Because each of these jobs do not supply a rootfs field, the manager instead assumes that that the rootfs for each job is named name.ext2. To explicitly supply a rootfs name that is distinct from the job name, add the rootfs field to a job and supply a path relative to the workload’s directory.

Once you specify the .json for this workload (and assuming you have built the corresponding rootfses with FireMarshal, you can run it with the manager by setting workload_name: ping-latency.json in config_runtime.ini. The manager will automatically look for the generated rootfses (based on workload and job names that it reads from the JSON) and distribute work appropriately.

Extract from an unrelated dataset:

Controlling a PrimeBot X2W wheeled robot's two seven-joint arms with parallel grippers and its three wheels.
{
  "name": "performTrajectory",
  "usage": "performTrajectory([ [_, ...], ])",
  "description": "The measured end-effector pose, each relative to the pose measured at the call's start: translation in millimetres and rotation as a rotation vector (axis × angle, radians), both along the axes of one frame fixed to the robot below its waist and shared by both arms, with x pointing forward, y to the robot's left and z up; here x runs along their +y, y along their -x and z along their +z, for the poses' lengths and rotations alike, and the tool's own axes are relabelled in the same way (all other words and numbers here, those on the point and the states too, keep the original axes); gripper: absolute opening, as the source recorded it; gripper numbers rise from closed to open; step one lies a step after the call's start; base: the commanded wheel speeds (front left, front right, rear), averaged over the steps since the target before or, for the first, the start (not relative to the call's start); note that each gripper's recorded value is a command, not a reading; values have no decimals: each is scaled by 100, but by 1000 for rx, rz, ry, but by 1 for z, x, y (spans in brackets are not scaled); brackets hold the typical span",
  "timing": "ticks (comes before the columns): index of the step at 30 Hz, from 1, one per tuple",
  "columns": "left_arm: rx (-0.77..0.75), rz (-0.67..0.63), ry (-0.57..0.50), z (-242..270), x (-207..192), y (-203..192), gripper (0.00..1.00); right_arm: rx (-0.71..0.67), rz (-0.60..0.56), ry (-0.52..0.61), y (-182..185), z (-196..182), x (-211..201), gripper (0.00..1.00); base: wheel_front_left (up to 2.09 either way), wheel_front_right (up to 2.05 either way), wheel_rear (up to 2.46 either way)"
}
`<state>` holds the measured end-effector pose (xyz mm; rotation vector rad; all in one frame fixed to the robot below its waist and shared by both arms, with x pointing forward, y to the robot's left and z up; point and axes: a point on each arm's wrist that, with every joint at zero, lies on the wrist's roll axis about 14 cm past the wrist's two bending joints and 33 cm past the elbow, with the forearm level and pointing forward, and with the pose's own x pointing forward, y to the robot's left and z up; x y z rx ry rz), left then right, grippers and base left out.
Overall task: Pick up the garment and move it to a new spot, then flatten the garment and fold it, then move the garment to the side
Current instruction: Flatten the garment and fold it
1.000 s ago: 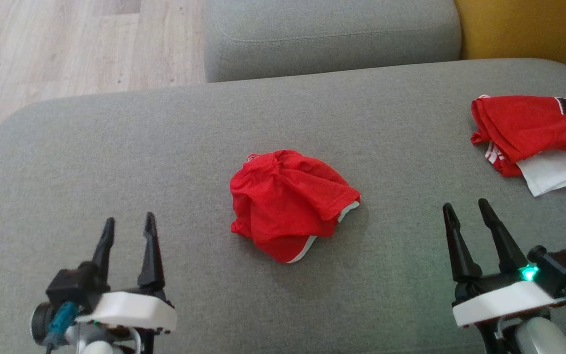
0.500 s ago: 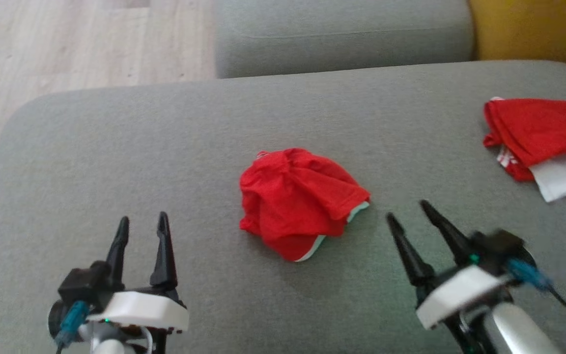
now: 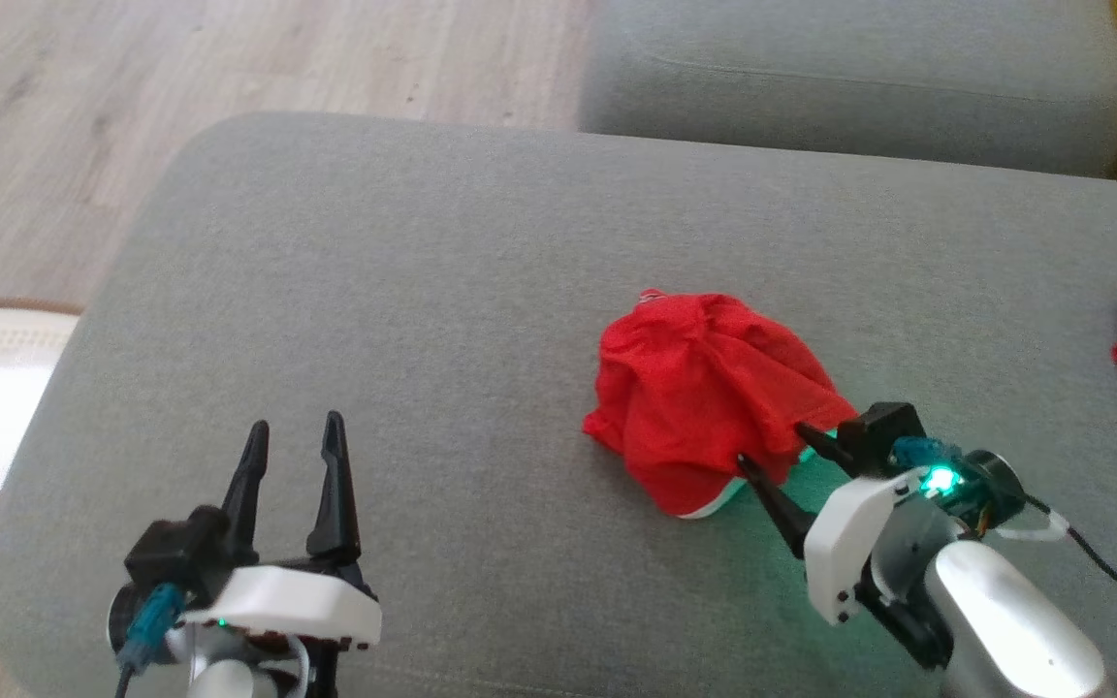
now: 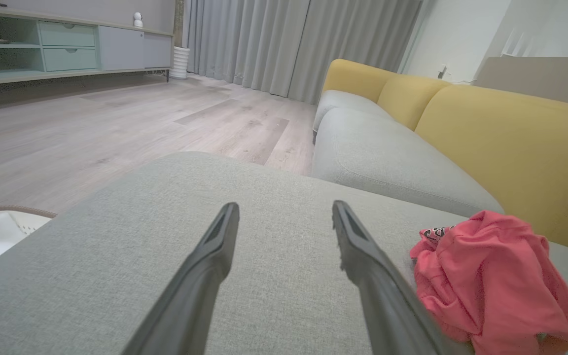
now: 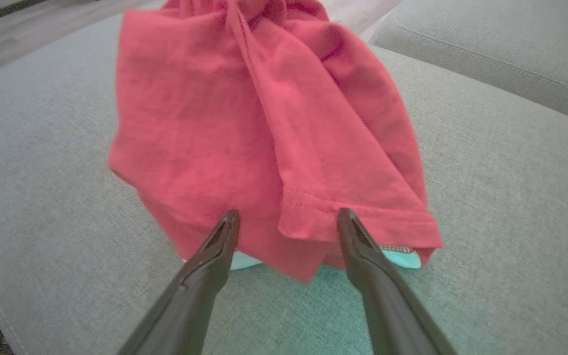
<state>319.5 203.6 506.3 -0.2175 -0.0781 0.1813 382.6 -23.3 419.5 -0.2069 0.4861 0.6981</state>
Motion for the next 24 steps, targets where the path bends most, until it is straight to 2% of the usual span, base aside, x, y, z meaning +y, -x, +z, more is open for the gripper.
performTrajectory([
  [2, 3, 17, 1, -1, 5, 3, 100, 4, 1, 13, -6, -3, 1, 99, 0, 0, 0],
  [3, 4, 24, 2, -1, 8, 4, 100, -8, 1, 17, -11, -2, 2, 77, 0, 0, 0],
  [4, 6, 34, 1, -2, 11, 5, 100, -19, 2, 21, -15, -1, 2, 45, 0, 0, 0],
  [5, 7, 41, 1, -2, 13, 5, 100, -28, 1, 19, -18, 1, 3, 6, 0, 0, 0],
  [6, 7, 43, 1, -2, 14, 5, 100, -38, 1, 19, -21, 3, 4, 0, 0, 0, 0],
  [12, 0, 13, 4, -1, 6, -1, 100, -73, -28, 4, -23, 13, -5, 0, 0, 0, 0],
  [19, -8, -41, 13, 2, -11, -11, 100, -73, -55, -64, -25, 54, -20, 0, 0, 0, 0],
  [24, 4, -65, 24, -2, -18, -17, 100, -101, -64, -96, -38, 117, -46, 0, 0, 0, 0],
])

Just like in the uniform case, it will copy back the results that we specify in the JSON file. We’ll end up with a directory in firesim/deploy/results-workload/ named after the workload name, with a subdirectory named after each job in the workload, which will contain the output files we want.

FireMarshal

Workload generation in FireSim is handled by a tool called FireMarshal in firesim/sw/firesim-software/.

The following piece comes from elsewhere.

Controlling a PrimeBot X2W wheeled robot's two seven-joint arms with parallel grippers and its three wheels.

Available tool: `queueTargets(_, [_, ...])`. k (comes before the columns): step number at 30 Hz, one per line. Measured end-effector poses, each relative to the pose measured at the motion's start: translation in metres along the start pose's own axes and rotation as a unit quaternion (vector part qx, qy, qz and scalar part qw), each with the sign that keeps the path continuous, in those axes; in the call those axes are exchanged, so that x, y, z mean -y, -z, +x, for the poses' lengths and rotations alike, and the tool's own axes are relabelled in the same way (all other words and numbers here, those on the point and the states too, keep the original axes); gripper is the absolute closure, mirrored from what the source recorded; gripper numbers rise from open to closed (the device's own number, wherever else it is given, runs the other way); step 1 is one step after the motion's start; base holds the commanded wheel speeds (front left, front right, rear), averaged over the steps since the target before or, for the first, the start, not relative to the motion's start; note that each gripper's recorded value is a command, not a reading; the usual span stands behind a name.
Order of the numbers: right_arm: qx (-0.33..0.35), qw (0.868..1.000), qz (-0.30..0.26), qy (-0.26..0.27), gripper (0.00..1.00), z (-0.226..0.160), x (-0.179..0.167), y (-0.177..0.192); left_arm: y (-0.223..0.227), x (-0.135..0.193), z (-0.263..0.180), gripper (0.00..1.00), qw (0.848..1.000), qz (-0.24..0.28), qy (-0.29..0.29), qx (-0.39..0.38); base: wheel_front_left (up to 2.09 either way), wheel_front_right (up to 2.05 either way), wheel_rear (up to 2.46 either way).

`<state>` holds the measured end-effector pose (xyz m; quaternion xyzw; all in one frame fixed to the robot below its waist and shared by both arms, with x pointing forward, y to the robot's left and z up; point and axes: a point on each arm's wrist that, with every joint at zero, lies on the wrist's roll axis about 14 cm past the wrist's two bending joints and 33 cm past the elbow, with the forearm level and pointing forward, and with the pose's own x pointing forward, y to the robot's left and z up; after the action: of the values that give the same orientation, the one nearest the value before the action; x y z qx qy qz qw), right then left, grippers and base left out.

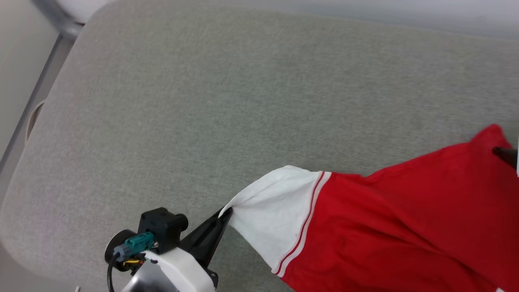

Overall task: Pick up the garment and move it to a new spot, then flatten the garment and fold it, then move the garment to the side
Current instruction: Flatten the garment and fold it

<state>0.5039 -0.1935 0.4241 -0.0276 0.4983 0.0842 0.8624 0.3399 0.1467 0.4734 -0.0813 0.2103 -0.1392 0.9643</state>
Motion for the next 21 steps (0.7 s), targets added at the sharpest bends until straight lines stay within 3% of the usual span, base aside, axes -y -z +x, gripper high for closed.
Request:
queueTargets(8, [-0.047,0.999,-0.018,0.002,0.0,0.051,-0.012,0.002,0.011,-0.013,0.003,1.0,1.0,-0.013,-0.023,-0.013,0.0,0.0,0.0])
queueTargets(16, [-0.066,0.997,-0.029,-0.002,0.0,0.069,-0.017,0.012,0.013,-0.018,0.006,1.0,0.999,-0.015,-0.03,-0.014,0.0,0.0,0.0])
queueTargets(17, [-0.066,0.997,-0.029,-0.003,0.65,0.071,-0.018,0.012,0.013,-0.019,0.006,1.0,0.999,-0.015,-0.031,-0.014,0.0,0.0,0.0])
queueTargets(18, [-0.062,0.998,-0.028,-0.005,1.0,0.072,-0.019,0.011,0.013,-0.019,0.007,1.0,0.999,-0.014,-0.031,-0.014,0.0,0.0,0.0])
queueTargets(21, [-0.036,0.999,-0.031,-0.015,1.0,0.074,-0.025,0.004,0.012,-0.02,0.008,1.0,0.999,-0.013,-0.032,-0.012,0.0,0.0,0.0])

Workloads in FireMarshal consist of a series of Jobs that are assigned to logical nodes in the target system. If no jobs are specified, then the workload is considered uniform and only a single image will be produced for all nodes in the system. Workloads are described by a json file and a corresponding workload directory and can inherit their definitions from existing workloads. Typically, workload configurations are kept in sw/firesim-software/workloads/ although you can use any directory you like. We provide a few basic workloads to start with including buildroot or Fedora-based linux distributions and bare-metal.

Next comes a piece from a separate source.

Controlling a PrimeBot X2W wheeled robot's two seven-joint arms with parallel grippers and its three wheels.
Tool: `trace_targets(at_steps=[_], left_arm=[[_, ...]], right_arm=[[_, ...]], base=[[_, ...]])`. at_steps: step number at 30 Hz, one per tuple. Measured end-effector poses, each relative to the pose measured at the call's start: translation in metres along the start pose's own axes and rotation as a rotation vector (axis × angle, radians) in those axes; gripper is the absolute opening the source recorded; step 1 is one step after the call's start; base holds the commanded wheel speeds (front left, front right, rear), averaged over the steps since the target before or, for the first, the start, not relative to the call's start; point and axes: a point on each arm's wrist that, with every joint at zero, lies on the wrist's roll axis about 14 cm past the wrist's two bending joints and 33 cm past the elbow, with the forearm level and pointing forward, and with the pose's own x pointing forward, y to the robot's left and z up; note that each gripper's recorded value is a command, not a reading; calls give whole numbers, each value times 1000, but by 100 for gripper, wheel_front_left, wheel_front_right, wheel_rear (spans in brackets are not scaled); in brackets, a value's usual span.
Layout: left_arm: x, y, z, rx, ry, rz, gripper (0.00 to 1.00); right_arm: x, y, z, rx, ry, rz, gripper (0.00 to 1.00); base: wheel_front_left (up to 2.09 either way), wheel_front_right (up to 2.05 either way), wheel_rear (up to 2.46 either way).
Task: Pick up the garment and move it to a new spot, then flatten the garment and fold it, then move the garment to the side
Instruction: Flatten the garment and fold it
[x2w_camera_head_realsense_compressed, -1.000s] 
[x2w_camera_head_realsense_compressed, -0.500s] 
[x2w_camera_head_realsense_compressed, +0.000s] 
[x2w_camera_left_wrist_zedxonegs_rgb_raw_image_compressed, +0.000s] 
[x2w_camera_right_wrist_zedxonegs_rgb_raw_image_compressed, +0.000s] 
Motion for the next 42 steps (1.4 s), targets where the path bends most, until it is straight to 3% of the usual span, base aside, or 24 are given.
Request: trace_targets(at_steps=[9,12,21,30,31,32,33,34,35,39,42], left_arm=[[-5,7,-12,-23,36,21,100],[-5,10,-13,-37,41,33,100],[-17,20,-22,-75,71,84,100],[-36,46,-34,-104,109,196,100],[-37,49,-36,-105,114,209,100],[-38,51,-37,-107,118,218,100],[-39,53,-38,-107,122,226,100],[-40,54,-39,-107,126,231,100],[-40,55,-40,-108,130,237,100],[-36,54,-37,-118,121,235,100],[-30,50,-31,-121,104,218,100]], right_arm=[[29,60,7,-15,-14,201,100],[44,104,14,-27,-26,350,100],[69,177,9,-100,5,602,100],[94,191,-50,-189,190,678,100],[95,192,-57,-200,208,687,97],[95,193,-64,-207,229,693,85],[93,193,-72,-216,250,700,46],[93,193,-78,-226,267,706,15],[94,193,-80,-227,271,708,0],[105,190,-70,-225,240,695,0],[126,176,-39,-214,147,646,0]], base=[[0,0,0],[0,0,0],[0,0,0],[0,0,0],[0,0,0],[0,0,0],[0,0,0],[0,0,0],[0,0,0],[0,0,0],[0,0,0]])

Once you define a workload, the marshal command will produce a corresponding boot-binary and rootfs for each job in the workload. This binary and rootfs can then be launched on qemu or spike (for functional simulation), or installed to firesim for running on real RTL.

For more information, see the official FireMarshal documentation, and its quickstart tutorial.

SPEC 2017

SPEC2017 support in FireSim is provided through FireMarshal, which cross-compiles spec using Speckle in Chipyard. Build SPEC2017 in <chipyard-dir>/target-software/spec2017, and then install to FireSim’s workload directory using FireMarshal’s install command. See https://github.com/ucb-bar/spec2017-workload for more detail on the SPEC2017 workload definition.

When using reference inputs, SPEC workloads tend to complete within one to two days, but this varies strongly as a function of the target microarchitecture, FPGA frequency, and FMR.

Running Fedora on FireSim

FireSim also supports running a fedora-based linux workload. To build this workload, you can follow FireMarshal’s quickstart guide (replace all instances of br-base.json with fedora-base.json).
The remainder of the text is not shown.